# Thermal expansion of metals question.

1. Jun 16, 2011

### thepatient

1. The problem statement, all variables and given/known data
You use a steel measuring tape and measure the length of an aluminum bar. You measure a length of 20.700 m when the temperature is 21.2 degrees C. What is the measured length when the temperature is 29.4 degrees C?

2. Relevant equations
L = L0(1+$\alpha$$\Delta$T

Coefficient of linear expansion:
Aluminum: 2.4x10^-5 C^-1
Steel: 1.2x10^-5 C^-1

3. The attempt at a solution
So I've never taken a course that introduced heat and thermodynamics, but I read through my Physics book and became interested in this problem in particular. I wasn't sure if my logic was correct.

First, I calculated the new length of the aluminum bar.
L = 20.700m*(1+2.4x10^-5 C^-1 *(29.4-21.2)C ) = 20.704m

Now, the steel measuring tape:
L = 20.700m*(1+1.2x10^-5C^-1*(29.4-21.2)C) = 20.702m

Now, since the measuring tape also increases its size, the true measurement of 20.702m at 29.4 degrees will actually read 20.700m, so I assumed that you can take the change in measurement and find out the change of measurement per meter.

Change in measurement per meter = 0.002/20.700m. For every 20.700m marked on the measuring tape, there is an increase of 0.002m in the measurement.
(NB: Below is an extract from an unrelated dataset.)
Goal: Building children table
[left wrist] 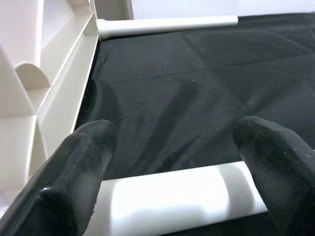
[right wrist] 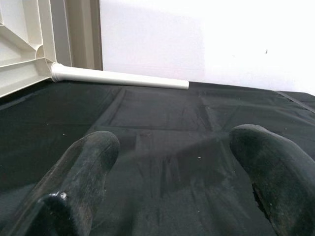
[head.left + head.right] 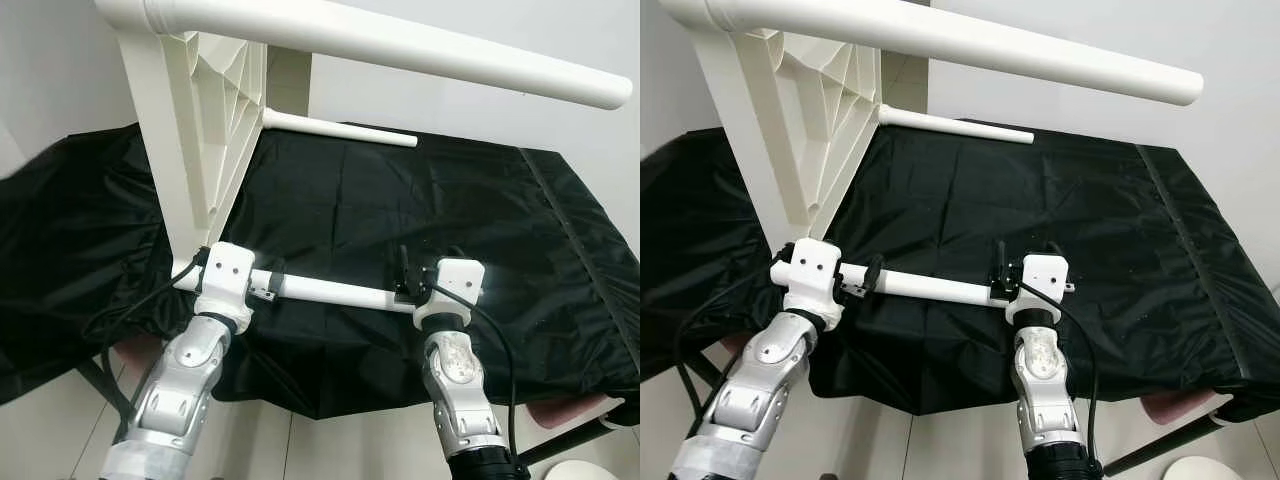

So I assumed I can use this ratio of change in length divided by marked length to find the new change in length of the aluminum bar, using the steel measuring tape.

20.704m*0.002m/20.700m = 2.0003865x10^-3m, meaning that from the original measurement of 20.700m, the reading increases by this amount so:

On the steel tape:
L = 20.700m + 2.0003865x10^-3m = 20.70200039m. But since this is a measurement correct to the thousandth digit, then L = 20.702m

Is this correct? Does what I did made sense? Is there a more straightforward way of approaching this problem? Thanks.